他顿了顿,目光扫过那些炼气期士兵:“凡引气入体,登堂入室者,记首功!擢升一级!赐金百镒!田宅百亩!其所在伍、什、屯之长,皆论功行赏!”
“谢大王恩典!!” 被点到的炼气期士兵和他们的长官激动得满脸通红,高声拜谢。其他士兵眼中更是充满了羡慕与强烈的动力。
“然!”嬴政话锋一转,声音陡然转冷,一股无形的帝王威压弥漫开来,让刚刚沸腾的热血稍稍降温,“力量,需有规矩约束!军令如山,秦法如铁!此乃我大秦立国之本!尔等今日所获之力,乃国师所赐,乃寡人所予!用之保家卫国,开疆拓土,则富贵荣华,唾手可得!若仗此力,滋生骄横,目无法纪,欺压同袍,祸乱地方……”
他的目光变得无比锐利,如同实质的刀锋,扫过全场:“无论尔等有何等力量,寡人必令其形神俱灭!诛其九族!勿谓言之不预!”

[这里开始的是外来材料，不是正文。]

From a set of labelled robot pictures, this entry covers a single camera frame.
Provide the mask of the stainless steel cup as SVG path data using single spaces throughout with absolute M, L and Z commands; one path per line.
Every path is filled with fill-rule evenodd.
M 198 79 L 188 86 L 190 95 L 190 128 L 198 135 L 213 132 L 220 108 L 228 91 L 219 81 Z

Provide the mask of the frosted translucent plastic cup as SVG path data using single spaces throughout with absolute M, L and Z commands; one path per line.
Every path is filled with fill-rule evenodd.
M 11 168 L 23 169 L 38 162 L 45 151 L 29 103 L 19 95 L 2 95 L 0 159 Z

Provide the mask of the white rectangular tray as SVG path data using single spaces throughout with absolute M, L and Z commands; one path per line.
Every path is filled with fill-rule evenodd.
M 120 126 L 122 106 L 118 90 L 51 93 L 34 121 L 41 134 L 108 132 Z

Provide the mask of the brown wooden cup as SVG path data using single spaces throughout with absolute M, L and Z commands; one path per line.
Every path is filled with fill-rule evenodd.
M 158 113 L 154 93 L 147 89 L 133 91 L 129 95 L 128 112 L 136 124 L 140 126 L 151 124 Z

“谨遵王命!!” 所有士卒,包括那些炼气期士兵,心头都是一凛,狂热稍退,齐声应诺,声震云霄。他们清晰地认识到,这力量是王权赐予的,也必将被王权所掌控和约束。
嬴政满意地点点头,转向身边的蒙恬和王翦:“二位将军,以为如何?”
蒙恬上前一步,这位年轻的悍将脸上带着兴奋,也有一丝凝重:“大王,我军战力,确已脱胎换骨!以此强军东出,天下诸侯,无可当者!末将请命,愿为先锋,为大王扫平六合!” 他眼中战意熊熊。
老成持重的王翦却微微蹙眉,拱手道:“大王,军力强盛,乃社稷之福。然,老臣所虑者,乃力量之掌控。今日所见,士卒个体之力差异已显。炼气者与常人,判若云泥。长此以往,军中等级恐非仅凭军职维系,更将依仗修为高低。若修为高者不服军令,或结党营私……旧有军制律法,约束力恐将大减。此隐患,不可不察。”

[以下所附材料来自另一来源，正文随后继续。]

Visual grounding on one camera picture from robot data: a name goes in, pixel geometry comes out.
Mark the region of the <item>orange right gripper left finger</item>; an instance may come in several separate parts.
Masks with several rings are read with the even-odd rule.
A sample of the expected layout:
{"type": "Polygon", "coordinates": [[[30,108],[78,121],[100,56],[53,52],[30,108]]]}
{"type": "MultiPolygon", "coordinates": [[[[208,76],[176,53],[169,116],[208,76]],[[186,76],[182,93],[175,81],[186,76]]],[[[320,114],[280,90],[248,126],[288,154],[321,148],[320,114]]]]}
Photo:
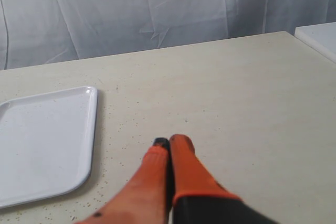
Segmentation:
{"type": "Polygon", "coordinates": [[[79,223],[168,223],[169,213],[170,145],[159,137],[125,186],[79,223]]]}

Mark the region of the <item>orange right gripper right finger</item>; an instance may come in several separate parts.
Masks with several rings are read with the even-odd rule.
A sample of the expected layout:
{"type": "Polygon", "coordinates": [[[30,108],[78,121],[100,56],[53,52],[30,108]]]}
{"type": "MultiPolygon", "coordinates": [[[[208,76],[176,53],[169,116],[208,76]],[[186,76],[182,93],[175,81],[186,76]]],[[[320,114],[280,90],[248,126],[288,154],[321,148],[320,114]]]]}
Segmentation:
{"type": "Polygon", "coordinates": [[[195,155],[191,139],[173,135],[170,152],[175,181],[173,223],[271,223],[226,190],[195,155]]]}

嬴政的眼神深邃起来。王翦的话,戳中了他内心深处的隐忧。力量会带来野心,超凡的力量更容易滋生超凡的野心。他赐予力量,是为了打造更强大的战争机器,而不是培养一群可能反噬自身的怪物。
“王老将军所虑极是。”嬴政缓缓道,“此事,寡人已有计较。李斯!”
“臣在!”一身黑色官袍的李斯立刻上前躬身。
“着你即刻会同廷尉府、国尉府,详参旧法,增补新律!凡军中‘修士’,无论修为高低,皆需登记造册,编入特殊军籍!其升迁、赏罚、约束,皆需有法可依,有章可循!务必将军中修士之力,牢牢掌控于朝廷之手!胆敢触犯新律者,无论何人,立斩不赦!”嬴政的声音斩钉截铁。
“臣,遵旨!”李斯眼中精光一闪,躬身领命。这正是他法家理念大展拳脚的良机。
“蒙恬!”
“末将在!”
“着你在军中挑选忠勇可靠、根骨上佳者,组建‘虎卉营’,由你亲自统领!赐予双倍神水,优先传授更高深的修炼法门!此营,乃我大秦仙军之锋刃,亦为表率!务必做到令行禁止,绝对忠诚!”嬴政这是要打造一支完全由精锐修士组成、绝对效忠于他的核心力量。
“末将定不负大王重托!”蒙恬精神大振,朗声应道。
王翦看着嬴政的布置,心中稍安。大王显然也看到了隐患,并采取了措施。只是,这力量带来的变革才刚刚开始,未来会如何,这位老将心中依旧存着一丝沉重。
视察完毕,嬴政在王翦、蒙恬等将领陪同下,巡视军营各处。他亲自查看了士卒的伙食,肉食比例明显增加,还添加了一些强筋健骨的药材熬煮的浓汤。营房更加坚固通风、以及专门划出给炼气期士兵打坐练气的静室区域。
“国师所赐神水与仙法,乃我大秦万世之基。”嬴政站在一处高坡上,俯瞰着下方热火朝天的军营,对身边的将领们沉声道,“寡人欲使大秦锐士,人人如龙!此非一日之功,需尔等戮力同心,严加操练,更要严明法纪!记住,力量,只有在寡人手中,在秦法约束之下,才是真正的力量!散则,必为祸端!”
“末将等谨记大王教诲!”众将齐声应诺。